**Directions**: Transcribe the stretch of entries below from the line with "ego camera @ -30" through the line with "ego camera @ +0", exactly and with both ends included; leave out all other lines.
== Data excerpts
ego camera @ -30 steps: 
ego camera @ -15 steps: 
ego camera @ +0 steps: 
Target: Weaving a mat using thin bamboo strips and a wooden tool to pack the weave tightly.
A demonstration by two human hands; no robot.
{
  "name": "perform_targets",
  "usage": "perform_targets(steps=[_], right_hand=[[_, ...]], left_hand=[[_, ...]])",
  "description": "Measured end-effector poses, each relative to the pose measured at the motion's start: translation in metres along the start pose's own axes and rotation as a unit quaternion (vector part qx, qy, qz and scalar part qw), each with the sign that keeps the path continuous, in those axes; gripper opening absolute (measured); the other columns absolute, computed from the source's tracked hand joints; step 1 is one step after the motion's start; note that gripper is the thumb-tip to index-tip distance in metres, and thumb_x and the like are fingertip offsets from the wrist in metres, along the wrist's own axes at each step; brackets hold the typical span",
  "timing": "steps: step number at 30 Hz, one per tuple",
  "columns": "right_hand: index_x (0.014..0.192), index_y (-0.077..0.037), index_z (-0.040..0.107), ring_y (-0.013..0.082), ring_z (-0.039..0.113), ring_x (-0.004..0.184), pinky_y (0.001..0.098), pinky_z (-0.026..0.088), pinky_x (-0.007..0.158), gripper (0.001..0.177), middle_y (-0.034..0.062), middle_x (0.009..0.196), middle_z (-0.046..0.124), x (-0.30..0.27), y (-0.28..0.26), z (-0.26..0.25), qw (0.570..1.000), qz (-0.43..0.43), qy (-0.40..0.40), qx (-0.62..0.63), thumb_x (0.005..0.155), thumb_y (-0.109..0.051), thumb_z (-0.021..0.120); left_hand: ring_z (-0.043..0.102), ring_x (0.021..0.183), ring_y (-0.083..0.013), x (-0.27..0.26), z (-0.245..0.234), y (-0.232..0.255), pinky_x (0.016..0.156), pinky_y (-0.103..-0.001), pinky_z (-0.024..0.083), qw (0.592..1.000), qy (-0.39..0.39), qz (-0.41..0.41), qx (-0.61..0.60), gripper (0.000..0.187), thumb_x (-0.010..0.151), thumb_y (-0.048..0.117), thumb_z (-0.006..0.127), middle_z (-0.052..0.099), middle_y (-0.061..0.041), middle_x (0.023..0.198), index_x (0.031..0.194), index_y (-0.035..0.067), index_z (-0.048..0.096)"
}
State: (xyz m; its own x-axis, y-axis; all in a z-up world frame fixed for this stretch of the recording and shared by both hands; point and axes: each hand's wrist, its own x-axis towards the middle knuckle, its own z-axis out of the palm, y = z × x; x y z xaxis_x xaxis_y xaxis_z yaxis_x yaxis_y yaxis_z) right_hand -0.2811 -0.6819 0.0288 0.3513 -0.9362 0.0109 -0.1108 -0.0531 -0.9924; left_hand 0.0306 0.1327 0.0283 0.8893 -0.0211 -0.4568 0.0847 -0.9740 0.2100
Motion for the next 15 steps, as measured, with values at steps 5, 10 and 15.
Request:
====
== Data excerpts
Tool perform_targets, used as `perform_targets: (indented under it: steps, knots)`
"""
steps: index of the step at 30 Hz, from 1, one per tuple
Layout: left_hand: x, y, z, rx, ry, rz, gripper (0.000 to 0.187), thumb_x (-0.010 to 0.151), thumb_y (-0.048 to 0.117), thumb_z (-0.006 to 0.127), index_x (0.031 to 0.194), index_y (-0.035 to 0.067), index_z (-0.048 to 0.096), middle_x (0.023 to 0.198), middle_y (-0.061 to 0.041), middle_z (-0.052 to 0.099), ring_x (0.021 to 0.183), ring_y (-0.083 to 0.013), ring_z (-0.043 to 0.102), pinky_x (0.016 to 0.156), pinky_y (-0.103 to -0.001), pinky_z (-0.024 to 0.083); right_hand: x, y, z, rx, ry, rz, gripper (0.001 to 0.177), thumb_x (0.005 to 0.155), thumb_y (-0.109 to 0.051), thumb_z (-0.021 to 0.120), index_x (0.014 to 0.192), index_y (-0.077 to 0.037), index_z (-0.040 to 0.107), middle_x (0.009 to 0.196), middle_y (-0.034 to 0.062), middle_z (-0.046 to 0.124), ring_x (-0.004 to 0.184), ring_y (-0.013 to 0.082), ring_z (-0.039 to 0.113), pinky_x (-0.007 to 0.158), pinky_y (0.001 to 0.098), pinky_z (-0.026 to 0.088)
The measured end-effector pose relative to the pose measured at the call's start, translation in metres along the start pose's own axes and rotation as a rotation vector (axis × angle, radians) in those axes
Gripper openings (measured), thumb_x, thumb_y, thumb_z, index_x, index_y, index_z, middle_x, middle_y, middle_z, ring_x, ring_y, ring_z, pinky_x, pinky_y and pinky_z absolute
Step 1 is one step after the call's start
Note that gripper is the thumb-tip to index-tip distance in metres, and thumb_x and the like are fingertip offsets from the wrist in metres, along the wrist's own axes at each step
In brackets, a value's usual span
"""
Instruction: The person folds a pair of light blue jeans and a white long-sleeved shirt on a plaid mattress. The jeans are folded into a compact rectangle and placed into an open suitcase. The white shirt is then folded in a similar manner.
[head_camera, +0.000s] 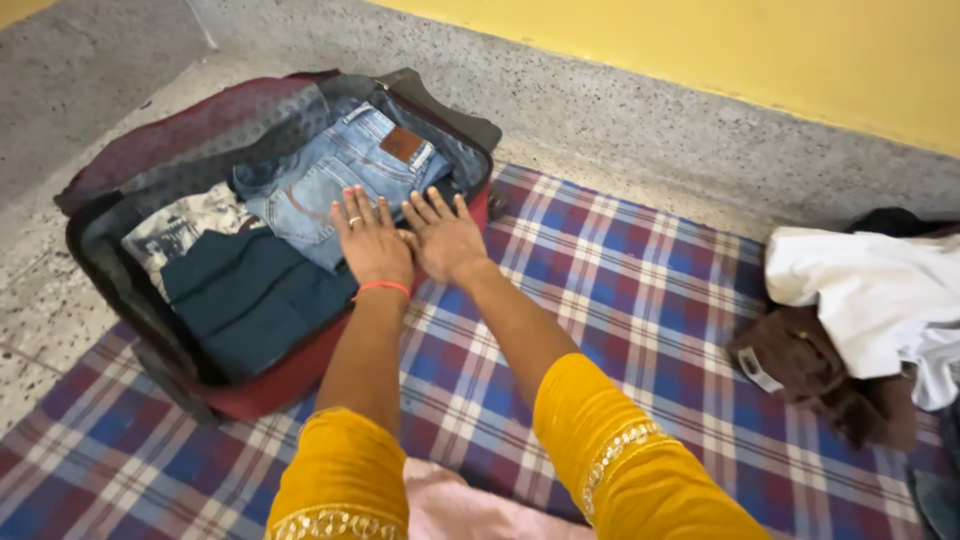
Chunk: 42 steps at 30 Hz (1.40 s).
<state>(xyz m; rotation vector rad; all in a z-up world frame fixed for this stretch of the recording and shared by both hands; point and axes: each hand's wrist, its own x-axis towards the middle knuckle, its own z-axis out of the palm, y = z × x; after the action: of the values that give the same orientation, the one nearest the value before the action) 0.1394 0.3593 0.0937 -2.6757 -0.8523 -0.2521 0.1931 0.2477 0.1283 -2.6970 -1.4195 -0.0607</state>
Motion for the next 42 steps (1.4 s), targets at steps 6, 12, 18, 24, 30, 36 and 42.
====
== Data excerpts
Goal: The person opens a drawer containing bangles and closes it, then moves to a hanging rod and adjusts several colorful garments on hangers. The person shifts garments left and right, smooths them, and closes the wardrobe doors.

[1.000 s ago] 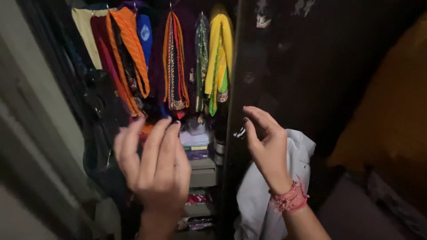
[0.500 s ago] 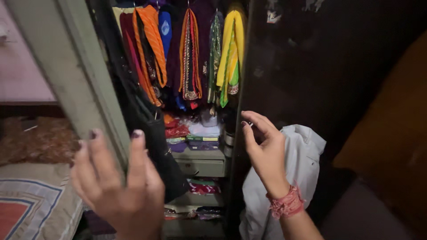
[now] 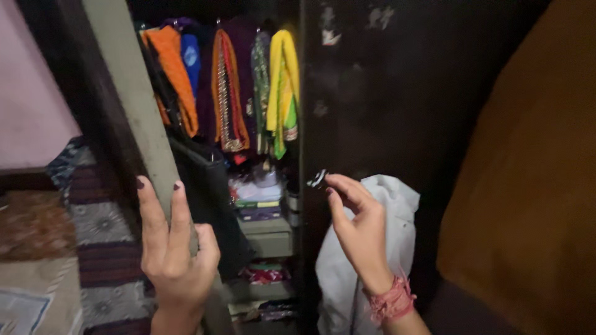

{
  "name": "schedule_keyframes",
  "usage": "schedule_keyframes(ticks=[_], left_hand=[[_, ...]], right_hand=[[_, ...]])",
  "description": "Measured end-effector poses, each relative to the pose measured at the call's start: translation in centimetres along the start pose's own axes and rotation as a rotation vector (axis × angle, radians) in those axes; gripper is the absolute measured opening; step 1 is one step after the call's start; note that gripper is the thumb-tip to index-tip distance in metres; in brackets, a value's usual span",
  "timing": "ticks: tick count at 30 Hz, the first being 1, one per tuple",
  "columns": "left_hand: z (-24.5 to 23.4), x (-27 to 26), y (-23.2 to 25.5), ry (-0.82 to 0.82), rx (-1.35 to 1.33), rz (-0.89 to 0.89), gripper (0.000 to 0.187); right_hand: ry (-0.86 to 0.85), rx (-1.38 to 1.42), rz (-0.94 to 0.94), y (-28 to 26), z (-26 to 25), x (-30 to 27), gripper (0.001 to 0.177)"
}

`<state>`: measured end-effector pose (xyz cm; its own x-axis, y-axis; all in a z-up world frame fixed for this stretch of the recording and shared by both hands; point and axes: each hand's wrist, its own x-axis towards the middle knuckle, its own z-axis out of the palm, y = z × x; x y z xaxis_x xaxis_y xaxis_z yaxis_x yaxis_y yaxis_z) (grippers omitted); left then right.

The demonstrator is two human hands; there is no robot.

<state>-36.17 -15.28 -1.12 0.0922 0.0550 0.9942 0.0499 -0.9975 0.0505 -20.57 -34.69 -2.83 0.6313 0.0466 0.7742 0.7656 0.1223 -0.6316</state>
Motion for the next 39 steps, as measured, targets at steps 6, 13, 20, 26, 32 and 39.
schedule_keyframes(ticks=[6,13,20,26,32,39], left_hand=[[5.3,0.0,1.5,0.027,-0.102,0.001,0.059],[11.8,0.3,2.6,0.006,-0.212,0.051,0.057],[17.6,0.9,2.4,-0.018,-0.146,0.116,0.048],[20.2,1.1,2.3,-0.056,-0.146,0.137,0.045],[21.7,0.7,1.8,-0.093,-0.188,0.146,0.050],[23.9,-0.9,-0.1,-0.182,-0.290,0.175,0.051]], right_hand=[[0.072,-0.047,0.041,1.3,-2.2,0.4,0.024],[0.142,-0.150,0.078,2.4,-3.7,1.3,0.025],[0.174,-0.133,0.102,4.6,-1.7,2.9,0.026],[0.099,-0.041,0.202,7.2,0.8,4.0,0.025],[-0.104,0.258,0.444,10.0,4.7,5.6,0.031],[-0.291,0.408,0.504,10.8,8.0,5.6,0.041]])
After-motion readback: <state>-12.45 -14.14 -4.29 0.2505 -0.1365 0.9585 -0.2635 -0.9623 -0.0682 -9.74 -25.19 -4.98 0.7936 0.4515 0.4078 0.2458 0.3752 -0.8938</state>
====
**Reply**:
ego camera @ -30 steps: 
ego camera @ -15 steps: 
ego camera @ +0 steps: 

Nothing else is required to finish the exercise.